The third word of my simple truth is “years.” Coming, as it does in my simple truth close on the heels of “sixty,” it’s hard to deny we are talking about a long stretch of time here, not seconds, not minutes, not hours, not days or weeks, not even months, but years. The exponential nature of this sequence of quantifiers is frightening. Consider, when I was sixty seconds old, back before the practice was adopted of immediately passing the gooey newborn to the mother so she and her partner could coo over it, I was cradled to the bosom (my eventual proclivity must have had its beginnings here) of a nurse, an old nurse in her forties, as I recall, on her way to the nursery where I would soon constitute a deposit. When I was sixty minutes old I was bundled up and attached to, not the surrogate, but rather the assigned bosom of the young woman who was my mother.
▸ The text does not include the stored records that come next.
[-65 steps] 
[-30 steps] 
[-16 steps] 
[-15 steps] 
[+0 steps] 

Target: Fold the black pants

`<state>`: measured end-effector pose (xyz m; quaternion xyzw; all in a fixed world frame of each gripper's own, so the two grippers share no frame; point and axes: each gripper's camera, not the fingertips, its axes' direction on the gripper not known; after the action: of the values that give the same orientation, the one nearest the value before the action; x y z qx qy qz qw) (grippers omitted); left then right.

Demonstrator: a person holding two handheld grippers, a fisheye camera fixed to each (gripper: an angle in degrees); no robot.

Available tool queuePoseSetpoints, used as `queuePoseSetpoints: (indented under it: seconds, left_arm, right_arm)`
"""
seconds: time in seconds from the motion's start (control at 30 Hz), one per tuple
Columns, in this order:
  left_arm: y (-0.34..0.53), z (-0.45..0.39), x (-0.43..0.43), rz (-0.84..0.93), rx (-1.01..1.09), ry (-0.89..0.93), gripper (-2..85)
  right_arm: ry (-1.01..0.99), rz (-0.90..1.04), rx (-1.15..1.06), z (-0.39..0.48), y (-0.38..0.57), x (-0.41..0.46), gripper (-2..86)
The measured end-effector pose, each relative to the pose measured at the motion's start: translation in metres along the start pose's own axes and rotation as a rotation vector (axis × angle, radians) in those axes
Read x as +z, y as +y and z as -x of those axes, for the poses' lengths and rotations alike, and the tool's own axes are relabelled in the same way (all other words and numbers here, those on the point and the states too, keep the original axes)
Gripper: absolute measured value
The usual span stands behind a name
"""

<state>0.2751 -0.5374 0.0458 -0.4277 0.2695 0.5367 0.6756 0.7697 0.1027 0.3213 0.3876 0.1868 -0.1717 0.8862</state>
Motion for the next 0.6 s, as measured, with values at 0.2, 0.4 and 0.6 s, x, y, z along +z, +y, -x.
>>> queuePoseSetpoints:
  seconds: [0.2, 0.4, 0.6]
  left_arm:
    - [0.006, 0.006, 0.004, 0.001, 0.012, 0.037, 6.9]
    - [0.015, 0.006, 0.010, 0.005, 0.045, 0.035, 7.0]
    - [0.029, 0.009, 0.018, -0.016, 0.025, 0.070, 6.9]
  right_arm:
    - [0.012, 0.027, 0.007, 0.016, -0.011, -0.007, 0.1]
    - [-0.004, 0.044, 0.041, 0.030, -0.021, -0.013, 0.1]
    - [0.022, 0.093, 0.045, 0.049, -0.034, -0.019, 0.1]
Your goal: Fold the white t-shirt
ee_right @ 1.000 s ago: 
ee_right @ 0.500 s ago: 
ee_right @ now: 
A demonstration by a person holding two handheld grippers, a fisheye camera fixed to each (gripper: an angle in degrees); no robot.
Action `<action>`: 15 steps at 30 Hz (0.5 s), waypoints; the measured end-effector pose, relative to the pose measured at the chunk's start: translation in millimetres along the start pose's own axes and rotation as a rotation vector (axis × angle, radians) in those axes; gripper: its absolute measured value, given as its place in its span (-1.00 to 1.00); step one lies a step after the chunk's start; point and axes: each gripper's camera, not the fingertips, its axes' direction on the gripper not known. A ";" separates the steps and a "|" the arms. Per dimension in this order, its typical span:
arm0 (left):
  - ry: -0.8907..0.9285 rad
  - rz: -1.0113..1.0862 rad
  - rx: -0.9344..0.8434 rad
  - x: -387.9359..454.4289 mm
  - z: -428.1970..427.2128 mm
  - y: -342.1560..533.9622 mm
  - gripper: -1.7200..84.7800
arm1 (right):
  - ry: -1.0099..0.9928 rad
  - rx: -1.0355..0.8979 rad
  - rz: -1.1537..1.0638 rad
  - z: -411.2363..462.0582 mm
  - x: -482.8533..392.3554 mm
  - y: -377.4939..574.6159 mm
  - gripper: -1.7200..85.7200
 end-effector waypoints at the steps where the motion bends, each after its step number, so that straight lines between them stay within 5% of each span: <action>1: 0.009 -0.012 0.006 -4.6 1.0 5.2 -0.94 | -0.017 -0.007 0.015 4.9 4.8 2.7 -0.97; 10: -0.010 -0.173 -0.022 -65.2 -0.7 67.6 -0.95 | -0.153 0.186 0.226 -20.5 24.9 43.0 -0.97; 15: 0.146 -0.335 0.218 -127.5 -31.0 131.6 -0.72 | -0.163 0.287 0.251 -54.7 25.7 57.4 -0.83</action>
When I was sixty hours old I was still there and in the same surroundings and with the same attachments. When I was sixty days old my attachment had not abated but I was at home. When I was sixty weeks old I was, if not attached, then tottering toward attachment. When I was sixty months old I was in the first grade, unattached and insecure and not thinking as hard as I might have been about the next increment, sixty years, in the sequence, a juncture beyond which I have again tottered. I can’t help thinking, now that I have dealt with this third element of my simple truth, of the acceleration of events as I rocket toward the end game. I’m not sure this is still therapeutic.
The last word in my simple truth is the most difficult. It is “old.” Back when I was ten I was ten years old but the `old’ didn’t register. When I was twenty I was twenty years old but again the `old’ went unnoticed. When I was thirty years old I remember thinking that I was moving up on that time, my forties, when `old’ would in fact carry some heft. When I did reach forty years old I was astonished to find that I was not pre-occupied with death but actually felt pretty good. When I was fifty years old some buddies from my time in the service, fellows I hadn’t seen since the sixties, came to visit. I walked down the ramp onto the ferry, right by all three of them and their wives and, grasping the hand of one of their sons, exclaiming “Jeez Scottie, you haven’t changed a bit.” When it was revealed to me that the three old men I’d passed on the way down the ramp were, in fact, Dave, Larry & Max, I couldn’t believe they’d come to such a decrepit end.
So, there. I have reduced my simple truth to writing and, if not yet to a mantra, I can at least utter it without choking. “I’m sixty years old.” I actually don’t feel all that bad but I would rather not see my old service buddies again.